Andien berkaca-kaca melihat pengorbanan yang dilakukan Sammy demi ayahnya. Saat itu keluarganya sedang berada di titik terendah mereka sampai ayahnya bersikeras untuk tidak menggunakan tabungannya untuk membeli obat karena mementingkan kebutuhan sehari-hari keluarganya. "Makasih ya Sam," ucap Andien lirih. Laki-laki itu hanya tersenyum sambil menggosok-gosokkan tangannya ke bahunya untuk menghangatkan tubuhnya.

"Eh, ada nak Sammy. Kok gak disuruh masuk Ndien?" Sahut Ibu Andien dari dalam kamar melihat Sammy. Sammy langsung ngeloyor masuk begitu saja menyalami Ibu Andien tanpa menunggu disuruh oleh Andien terlebih dahulu.

Ibu Andien mengambilkan handuk, kaus kering dan celana berbahan karet lalu menyuruh Sammy untuk mandi dan mengganti bajunya dengan baju kering agar tidak kedinginan.

"Iya tante, mudah-mudahan Om Panca cepet sembuh ya. Ini aku bawain makanan sama obat," ujar Sammy. Sammy pun bergegas masuk ke kamar mandi didorong oleh Ibunya Andien agar cepat-cepat mencuci rambut dan tubuhnya dari air hujan.

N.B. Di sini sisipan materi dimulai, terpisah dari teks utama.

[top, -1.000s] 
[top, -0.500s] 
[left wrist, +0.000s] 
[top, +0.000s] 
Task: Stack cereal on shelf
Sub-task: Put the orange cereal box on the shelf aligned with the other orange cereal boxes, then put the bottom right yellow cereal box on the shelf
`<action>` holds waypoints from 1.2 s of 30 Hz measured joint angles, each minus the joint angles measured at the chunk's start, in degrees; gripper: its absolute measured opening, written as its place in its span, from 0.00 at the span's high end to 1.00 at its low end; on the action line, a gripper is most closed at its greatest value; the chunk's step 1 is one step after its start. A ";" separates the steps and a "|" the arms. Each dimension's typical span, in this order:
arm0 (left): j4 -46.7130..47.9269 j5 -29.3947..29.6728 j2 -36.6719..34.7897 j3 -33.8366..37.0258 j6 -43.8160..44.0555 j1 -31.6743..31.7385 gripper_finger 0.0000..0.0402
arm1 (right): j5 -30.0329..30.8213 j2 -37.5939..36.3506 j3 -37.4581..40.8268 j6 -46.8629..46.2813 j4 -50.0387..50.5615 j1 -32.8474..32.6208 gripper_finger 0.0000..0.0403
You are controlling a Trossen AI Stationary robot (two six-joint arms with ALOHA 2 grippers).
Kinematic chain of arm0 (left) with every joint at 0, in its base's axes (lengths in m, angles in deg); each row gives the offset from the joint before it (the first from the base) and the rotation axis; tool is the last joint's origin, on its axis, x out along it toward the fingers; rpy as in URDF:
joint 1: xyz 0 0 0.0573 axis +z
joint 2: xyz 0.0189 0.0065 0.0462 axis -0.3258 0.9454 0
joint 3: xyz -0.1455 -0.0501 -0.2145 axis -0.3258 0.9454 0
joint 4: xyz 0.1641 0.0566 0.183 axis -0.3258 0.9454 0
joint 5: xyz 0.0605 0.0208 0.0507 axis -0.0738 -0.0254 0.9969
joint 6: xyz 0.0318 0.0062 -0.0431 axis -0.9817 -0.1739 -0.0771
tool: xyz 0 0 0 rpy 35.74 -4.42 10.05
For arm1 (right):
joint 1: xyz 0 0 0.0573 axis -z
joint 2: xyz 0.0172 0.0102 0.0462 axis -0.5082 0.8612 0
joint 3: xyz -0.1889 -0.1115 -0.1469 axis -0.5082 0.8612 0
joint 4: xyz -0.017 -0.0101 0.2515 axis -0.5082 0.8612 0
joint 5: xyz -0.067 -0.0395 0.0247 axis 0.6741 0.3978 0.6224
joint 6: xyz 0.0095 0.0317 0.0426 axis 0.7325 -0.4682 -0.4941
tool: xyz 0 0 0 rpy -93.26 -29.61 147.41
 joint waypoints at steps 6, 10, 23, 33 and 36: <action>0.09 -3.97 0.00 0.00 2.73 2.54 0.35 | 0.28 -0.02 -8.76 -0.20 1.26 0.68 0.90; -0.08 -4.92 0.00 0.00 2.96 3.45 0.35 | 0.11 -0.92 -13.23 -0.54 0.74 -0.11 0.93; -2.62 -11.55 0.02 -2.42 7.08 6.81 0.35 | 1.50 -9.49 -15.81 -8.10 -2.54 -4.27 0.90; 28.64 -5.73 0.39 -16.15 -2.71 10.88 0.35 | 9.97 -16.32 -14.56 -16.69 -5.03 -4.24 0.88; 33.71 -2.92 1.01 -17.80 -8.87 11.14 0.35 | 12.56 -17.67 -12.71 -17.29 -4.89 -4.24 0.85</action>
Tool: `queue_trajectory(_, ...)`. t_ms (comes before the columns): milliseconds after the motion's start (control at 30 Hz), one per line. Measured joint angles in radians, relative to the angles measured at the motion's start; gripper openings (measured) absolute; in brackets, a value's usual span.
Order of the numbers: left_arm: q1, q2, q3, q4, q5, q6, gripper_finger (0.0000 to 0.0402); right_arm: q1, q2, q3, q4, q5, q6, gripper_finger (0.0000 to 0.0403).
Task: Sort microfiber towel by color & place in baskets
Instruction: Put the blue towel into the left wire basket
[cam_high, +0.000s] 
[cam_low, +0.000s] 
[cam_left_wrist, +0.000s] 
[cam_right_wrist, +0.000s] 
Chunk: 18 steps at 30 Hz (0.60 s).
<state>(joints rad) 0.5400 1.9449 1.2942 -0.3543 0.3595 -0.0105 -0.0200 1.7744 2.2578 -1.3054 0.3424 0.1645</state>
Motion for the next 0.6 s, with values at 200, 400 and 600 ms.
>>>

Andien masih terpaku di depan pintu rumahnya. Ia tak mampu berkata-kata, hanya ucapan do'a dan terima kasih yang tak berhenti ia ucapkan dalam hati. Tak terasa air mata mulai turun dari pelupuk matanya. Ibunya menghampirinya lalu memeluk Andien dan berkata, "Semoga kelak suami kamu seperti itu." Dalam hati Andien mengamini ucapan Ibunya.